I am glad Gram taught me the story of Job. I have to do the same.

...Ladybug, Ladybug...

It's strange that while all this stuff is going on with my grandmother, I have noticed the swarms of ladybugs on windows and in front of doorways this Indian summer. In fact, I had to fight through what seemed like scores of ladybugs to get into my grandmother's condo complex this week.

"What's up with all the ladybugs," I asked one of the maintenance men, who was sitting in the lobby and appeared to be staring at the little red beetles and a leak that was dripping from the second floor.

"Oh, I just noticed them," the man said. "Look at that..."

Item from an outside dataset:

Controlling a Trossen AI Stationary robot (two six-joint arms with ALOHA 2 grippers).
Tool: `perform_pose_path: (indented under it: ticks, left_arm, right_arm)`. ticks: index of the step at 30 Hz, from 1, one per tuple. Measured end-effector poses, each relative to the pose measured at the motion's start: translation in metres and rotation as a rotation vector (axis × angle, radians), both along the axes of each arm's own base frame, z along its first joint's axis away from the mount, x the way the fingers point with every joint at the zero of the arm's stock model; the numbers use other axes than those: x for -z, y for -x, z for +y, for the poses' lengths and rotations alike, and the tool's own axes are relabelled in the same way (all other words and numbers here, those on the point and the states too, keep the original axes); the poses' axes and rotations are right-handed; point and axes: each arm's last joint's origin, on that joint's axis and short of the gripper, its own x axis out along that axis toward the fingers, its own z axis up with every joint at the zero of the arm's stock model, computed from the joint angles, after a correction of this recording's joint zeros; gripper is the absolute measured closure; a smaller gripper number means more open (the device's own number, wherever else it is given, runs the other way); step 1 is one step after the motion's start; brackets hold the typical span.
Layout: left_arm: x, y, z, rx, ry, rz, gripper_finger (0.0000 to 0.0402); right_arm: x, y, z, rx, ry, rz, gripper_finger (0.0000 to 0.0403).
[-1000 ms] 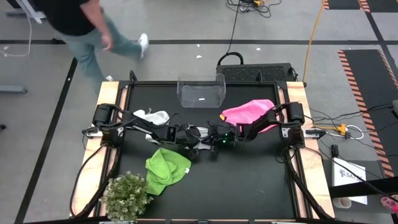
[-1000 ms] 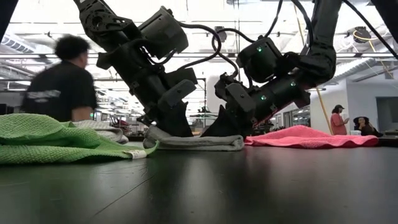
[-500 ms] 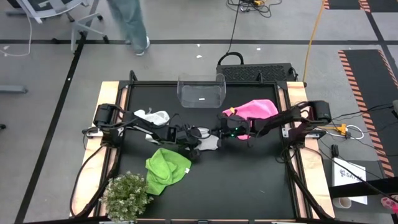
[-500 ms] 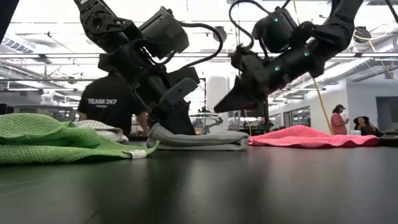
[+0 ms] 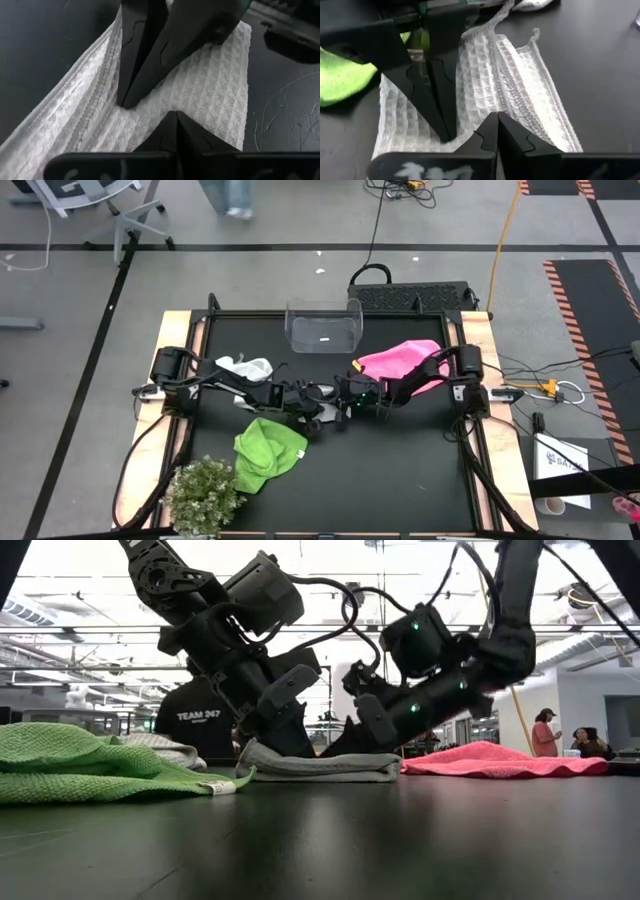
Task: Fold microfiber towels
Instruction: Put the right gray microfiber cloth into the transparent bin
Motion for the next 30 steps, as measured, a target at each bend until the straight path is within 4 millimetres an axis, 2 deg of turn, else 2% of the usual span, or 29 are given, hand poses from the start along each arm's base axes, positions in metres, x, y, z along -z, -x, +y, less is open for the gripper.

The man overseeing maintenance at a hi-rise on Pearl Street in Elizabeth, N.J., is clueless. I remember that ladybugs are one of my grandmother's favorite animals. She even has ladybug broaches. I was taught they are "good" bugs, a gardener's friend, feasting on aphids and other creatures harmful to plantings.

I can't count the number of insects that I have killed in my lifetime, but I am pretty sure I never harmed a ladybug, specifically because of Gram.

I walk past the custodian and head back to my grandmother's unit, trying to remember the old nursery rhyme she sang to me and, I have learned, to my mom.

Ladybug! Ladybug! Fly away home. Your house is on fire. And your children all gone. All except one, And that's little Ann, For she crept under The frying pan.

My Gram was sitting in a chair and singing that song when I left her on Wednesday.

1 comment:

  1. Oh, David. I can't believe you're gone. I love you so much, and it hurts so much to know I'm never going to see you again. I can hear your voice in these stories, and it makes me miss you so much. I'm so glad you are my friend, and feel so lucky to have had you in my life. It just hurts so much right now.